The closest to Southern Nevada was the 650-acre Twenty-two fire burning in northern Arizona. A 2,177-acre wildfire dubbed Solano was burning in southern Arizona.

Wind direction raised doubts in meteorologists' minds for smoke drifting into Las Vegas on Monday from the two fires in New Mexico, though they were much larger. The Trigo fire in central New Mexico had consumed 13,709 acres of wild land, and the South Tularosa fire in south-central New Mexico had burned 3,860 acres, according to the center's Web site.

Faith Borden, a meteorologist for the National Weather Service in Las Vegas, said a cold front laden with water vapor that entered the valley late Monday morning might have had something to do with the sky's hazy appearance.

"We can't see the mountains, and you can't see down the Strip," she said.

Lack of measurable rain this spring might have allowed Mojave Desert dust to linger after it was kicked up by recent wind storms, she said.

Also, high clouds could have contributed to the hazy look, she said.

Automated readings put visibility at 10 miles around the valley, but it was probably more.

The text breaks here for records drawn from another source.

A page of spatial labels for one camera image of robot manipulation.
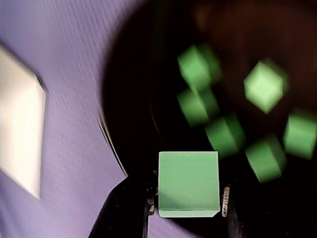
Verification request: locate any green plastic cube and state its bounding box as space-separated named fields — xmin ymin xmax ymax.
xmin=177 ymin=86 xmax=220 ymax=127
xmin=177 ymin=43 xmax=222 ymax=91
xmin=282 ymin=109 xmax=317 ymax=159
xmin=242 ymin=59 xmax=289 ymax=115
xmin=244 ymin=133 xmax=288 ymax=184
xmin=204 ymin=113 xmax=247 ymax=159
xmin=158 ymin=151 xmax=220 ymax=219

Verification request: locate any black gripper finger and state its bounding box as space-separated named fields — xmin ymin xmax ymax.
xmin=88 ymin=176 xmax=159 ymax=238
xmin=219 ymin=178 xmax=305 ymax=238

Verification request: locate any blue woven table cloth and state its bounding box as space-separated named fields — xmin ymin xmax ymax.
xmin=0 ymin=0 xmax=233 ymax=238

Although the federal government has not set visibility standards, the Clean Air Act requires metropolitan areas to monitor it. Nationwide, visibility is generally considered good if it's 32 miles or more. For aesthetics, rather than for air quality reasons, any visibility reading less than 10 miles is considered poor.

Wiker said some of the hazy conditions in Las Vegas over the past few weeks might have been caused by aerosols generated by major wildfires in Russia.

"We were getting the effects of that earlier," he said.

The Associated Press reported April 24 that smoke from the Russian wildfires and dust from sandstorms in Mongolia's Gobi Desert caused hazy conditions over a wide swath of Alaska, from Fairbanks to Kodiak and from Valdez to the Aleutian Islands.

Seven years ago, in April 2001, dust from a Gobi Desert sandstorm cast a haze over the Las Vegas Valley after it was carried 7,000 miles by high-altitude currents.